▶ Task brief: Go through the entries one line at a time, and gather every line that has the word "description".

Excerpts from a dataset
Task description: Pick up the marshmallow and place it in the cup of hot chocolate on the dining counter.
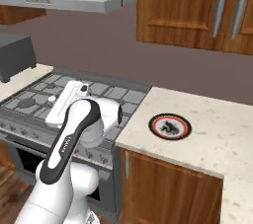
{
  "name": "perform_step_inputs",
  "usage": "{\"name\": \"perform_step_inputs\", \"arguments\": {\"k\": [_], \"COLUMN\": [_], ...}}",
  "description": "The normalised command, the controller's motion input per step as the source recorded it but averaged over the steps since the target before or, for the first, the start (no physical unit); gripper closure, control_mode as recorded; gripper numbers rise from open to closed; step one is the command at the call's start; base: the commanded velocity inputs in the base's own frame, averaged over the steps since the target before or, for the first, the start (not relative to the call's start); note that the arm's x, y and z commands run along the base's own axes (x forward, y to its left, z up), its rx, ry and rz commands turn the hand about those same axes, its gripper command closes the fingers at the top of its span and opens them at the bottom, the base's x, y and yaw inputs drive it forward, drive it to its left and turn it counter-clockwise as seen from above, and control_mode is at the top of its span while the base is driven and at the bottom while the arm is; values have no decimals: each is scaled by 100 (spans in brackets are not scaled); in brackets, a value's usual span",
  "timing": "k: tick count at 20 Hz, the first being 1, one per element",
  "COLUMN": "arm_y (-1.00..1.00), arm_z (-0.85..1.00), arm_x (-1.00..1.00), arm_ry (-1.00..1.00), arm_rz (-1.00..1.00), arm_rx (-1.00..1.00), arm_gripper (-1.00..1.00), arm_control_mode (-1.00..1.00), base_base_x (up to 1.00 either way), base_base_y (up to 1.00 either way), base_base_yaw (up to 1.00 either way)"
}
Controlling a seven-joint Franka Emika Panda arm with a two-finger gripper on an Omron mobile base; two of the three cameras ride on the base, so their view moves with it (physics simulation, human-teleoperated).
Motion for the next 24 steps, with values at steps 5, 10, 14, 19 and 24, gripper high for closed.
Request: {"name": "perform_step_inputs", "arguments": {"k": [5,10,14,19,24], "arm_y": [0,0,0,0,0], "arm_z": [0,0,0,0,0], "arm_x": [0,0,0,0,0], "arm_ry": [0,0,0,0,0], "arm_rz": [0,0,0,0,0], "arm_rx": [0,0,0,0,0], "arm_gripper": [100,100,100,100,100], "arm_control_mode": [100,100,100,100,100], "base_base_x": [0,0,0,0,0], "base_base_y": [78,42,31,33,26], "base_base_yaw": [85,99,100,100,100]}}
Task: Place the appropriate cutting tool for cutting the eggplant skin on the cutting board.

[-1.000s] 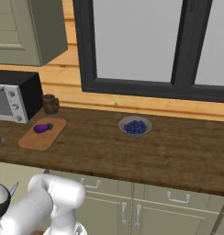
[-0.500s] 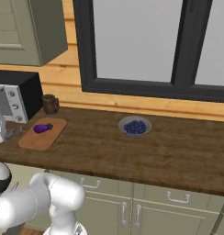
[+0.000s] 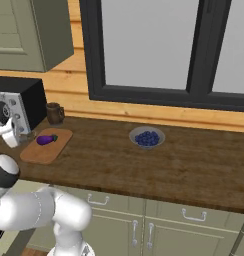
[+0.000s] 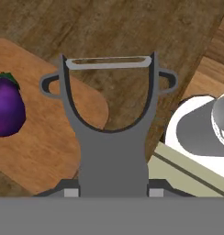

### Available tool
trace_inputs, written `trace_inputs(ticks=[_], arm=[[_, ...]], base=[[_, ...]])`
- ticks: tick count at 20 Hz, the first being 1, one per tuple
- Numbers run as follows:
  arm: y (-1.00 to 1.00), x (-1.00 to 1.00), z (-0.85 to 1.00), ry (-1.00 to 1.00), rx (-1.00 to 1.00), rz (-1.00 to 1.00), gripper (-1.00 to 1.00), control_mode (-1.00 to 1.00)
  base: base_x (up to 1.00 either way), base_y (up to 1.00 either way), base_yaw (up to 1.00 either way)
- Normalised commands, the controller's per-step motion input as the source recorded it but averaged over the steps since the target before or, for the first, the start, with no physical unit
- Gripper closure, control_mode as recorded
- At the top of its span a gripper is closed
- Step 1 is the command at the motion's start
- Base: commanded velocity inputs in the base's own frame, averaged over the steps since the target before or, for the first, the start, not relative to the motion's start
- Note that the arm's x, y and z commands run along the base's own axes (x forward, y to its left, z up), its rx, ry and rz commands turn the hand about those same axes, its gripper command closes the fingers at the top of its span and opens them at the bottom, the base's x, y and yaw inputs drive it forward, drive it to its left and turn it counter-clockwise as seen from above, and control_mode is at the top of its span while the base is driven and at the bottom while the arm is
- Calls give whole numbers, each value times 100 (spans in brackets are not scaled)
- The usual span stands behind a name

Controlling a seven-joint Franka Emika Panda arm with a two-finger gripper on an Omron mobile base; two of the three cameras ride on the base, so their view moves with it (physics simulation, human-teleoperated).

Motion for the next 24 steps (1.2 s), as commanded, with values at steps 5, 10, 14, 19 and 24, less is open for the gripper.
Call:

▶ Result for this task:
Task description: Pick up the marshmallow and place it in the cup of hot chocolate on the dining counter.
  "description": "The normalised command, the controller's motion input per step as the source recorded it but averaged over the steps since the target before or, for the first, the start (no physical unit); gripper closure, control_mode as recorded; gripper numbers rise from open to closed; step one is the command at the call's start; base: the commanded velocity inputs in the base's own frame, averaged over the steps since the target before or, for the first, the start (not relative to the call's start); note that the arm's x, y and z commands run along the base's own axes (x forward, y to its left, z up), its rx, ry and rz commands turn the hand about those same axes, its gripper command closes the fingers at the top of its span and opens them at the bottom, the base's x, y and yaw inputs drive it forward, drive it to its left and turn it counter-clockwise as seen from above, and control_mode is at the top of its span while the base is driven and at the bottom while the arm is; values have no decimals: each is scaled by 100 (spans in brackets are not scaled); in brackets, a value's usual span",

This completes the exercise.